Definition
The set of corrective control inputs a pilot makes to return an aircraft to straight-and-level flight after it has entered a pitch, bank, or airspeed condition well outside that intended for normal flight. In instrument flying, recovery is performed by reference to the attitude indicator (or, if it has failed, by reference to the airspeed indicator, altimeter, vertical speed indicator, and turn coordinator). The two standard cases are the nose-high recovery (add power, lower the nose, level the wings) and the nose-low recovery (reduce power, level the wings, then raise the nose).
Plain English
When the aircraft ends up in a position the pilot didn't intend -- pointing too far up, too far down, or banked too steeply -- unusual attitude recovery is the standard procedure for getting it safely back to level flight.
Context Anchor
Seen in instrument flying training when practicing recovery from nose-high, nose-low, or steeply banked situations without relying on a natural horizon outside the aircraft.
Derivation
Unusual' here doesn't mean 'rare' -- it means 'outside the normal range of flight attitudes.' 'Recovery' carries its everyday sense of returning something to its proper state.
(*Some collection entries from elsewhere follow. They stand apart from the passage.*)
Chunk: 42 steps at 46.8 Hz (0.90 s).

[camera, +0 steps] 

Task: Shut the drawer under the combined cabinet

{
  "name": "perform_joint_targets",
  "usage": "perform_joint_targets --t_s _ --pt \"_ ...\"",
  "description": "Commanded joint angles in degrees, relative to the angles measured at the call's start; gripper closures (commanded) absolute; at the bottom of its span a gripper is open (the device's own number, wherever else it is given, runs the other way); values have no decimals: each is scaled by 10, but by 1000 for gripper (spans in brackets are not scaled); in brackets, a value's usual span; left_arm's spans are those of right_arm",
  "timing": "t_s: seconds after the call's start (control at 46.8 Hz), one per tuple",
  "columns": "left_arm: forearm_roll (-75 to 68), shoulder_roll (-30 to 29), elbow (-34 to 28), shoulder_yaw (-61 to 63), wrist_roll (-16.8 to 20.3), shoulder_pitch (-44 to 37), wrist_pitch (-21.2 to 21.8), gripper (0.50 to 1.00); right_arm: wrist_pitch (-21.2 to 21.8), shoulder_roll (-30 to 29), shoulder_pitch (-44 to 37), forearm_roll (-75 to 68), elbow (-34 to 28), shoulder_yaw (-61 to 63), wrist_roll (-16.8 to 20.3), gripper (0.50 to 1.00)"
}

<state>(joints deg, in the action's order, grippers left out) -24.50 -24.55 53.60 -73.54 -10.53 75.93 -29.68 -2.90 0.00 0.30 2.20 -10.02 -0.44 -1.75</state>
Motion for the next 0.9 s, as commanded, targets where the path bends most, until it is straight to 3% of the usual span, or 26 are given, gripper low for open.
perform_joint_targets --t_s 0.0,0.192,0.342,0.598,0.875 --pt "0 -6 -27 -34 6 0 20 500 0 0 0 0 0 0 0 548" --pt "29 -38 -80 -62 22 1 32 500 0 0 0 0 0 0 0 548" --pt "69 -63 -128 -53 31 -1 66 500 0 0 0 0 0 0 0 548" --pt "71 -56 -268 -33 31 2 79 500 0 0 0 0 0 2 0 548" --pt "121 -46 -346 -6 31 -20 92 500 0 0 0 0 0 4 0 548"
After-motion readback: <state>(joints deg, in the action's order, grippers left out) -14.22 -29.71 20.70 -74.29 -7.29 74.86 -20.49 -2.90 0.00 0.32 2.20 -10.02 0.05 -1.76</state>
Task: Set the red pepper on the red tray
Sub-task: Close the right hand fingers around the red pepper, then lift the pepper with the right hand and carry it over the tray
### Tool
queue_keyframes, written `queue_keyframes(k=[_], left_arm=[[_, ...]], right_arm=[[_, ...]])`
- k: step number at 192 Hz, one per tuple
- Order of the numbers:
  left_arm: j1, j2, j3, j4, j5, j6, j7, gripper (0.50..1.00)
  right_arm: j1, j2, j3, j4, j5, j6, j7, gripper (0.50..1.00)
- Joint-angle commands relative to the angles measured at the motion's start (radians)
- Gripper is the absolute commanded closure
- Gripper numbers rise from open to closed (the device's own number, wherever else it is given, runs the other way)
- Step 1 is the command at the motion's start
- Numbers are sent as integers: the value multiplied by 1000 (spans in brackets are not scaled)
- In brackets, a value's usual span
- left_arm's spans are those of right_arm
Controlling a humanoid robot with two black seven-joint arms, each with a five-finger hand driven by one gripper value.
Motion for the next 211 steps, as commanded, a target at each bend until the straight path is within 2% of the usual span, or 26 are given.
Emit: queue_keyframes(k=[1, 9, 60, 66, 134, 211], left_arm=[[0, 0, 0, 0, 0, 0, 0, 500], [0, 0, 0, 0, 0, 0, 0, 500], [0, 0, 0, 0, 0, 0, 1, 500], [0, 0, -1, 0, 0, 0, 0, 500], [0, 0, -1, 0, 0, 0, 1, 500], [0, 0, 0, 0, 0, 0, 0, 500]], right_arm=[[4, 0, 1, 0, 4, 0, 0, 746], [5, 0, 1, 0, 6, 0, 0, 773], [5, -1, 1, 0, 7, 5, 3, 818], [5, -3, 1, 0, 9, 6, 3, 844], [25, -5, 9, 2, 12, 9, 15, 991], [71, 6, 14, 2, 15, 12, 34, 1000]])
Together, the phrase names the act of returning the aircraft from an abnormal attitude back to a normal one.
Why Pilots Care
Correct recovery prevents loss of control, excessive airspeed or structural loads, and possible inadvertent entry into a spin or spiral dive.
Grounding Statement
The essential action is to trust the instruments, recognize what the airplane is doing, and smoothly return it to safe controlled flight.
Intuition Check
“Attitude” does not mean mood or mindset here. It means the aircraft’s physical position in flight: nose position and wing position compared with the horizon.
Example Sentence 1
After the autopilot disconnected in turbulence, the pilot performed an unusual attitude recovery to bring the wings level and restore normal pitch.
Example Sentence 2
The instructor placed the aircraft in a nose-low unusual attitude so the student could practice the full recovery procedure under the hood.